One of the things we noticed in the data is that age is missing a significant number of records. We will be imputing the median age into those missing values and creating a new indicator variable that will tell us whether the age was missing or not, that way, if the data was missing not at random, we will have a way for the model to catch that and use that information.

The second thing we will be doing will be re-scaling the age variable. With most of the other variables on a 0-1 scale the much greater variation in age will cause it to have a much larger impact on our model, not necessarily because it is a better predictor, but because the magnitude of the variability in age is so much greater than in our other variables.

finally, for our character variables with more than one option, we will convert these into dummy variables, or turning them into indicator variables like our other variables.

##
## Pre process and prepare for modeling
##
median_age <- median(donors_train$age, na.rm = TRUE)
mean_age <- mean(donors_train$age, na.rm = TRUE)
sd_age <- sd(donors_train$age, na.rm = TRUE)

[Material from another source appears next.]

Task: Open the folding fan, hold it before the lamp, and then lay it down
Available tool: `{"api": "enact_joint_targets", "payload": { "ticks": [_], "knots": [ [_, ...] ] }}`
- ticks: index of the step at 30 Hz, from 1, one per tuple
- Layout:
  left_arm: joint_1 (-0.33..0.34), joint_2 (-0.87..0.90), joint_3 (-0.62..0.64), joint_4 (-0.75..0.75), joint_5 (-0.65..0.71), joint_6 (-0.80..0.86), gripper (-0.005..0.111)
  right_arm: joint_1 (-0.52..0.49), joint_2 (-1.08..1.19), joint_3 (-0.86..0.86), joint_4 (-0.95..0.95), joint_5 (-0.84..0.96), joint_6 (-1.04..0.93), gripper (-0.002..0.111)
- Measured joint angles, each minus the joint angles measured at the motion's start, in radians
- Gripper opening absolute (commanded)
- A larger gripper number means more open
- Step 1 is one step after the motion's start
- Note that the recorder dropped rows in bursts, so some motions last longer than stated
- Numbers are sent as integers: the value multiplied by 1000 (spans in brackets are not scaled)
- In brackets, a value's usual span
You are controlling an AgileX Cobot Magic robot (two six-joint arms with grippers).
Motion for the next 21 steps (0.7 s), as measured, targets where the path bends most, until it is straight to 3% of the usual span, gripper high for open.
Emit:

donors_proc <- donors_train %>%
  mutate(
    ## create a new column to indicate if age was missing
    missing_age = if_else(is.na(age), 1, 0),
    ## replace missing age values with the median age
    age = if_else(is.na(age), median_age, age)
    ) %>%
  ## I want to change our categorical variables to dummy variables ahead of time
  ## The modeling functions would do this anyway, but I just want to do it ahead of time
  fastDummies::dummy_cols(select_columns = c("recency", "frequency", "money", "wealth_rating")) %>%
  ## We remove the original variables now that we don't need them
  select(-c("recency", "frequency", "money", "wealth_rating")) %>%
  ## rescale and center the age column
  mutate(age = (age-mean_age)/sd_age) %>%
  filter(complete.cases(.))

Cluster analysis

The first step in our modeling journey is going to be cluster analysis. Due to limited computational power we will be using kmeans cluster only, rather than comparing to hierarchical clustering. This should still provide us with some good clusters which we can add to our data to hopefully better improve our model.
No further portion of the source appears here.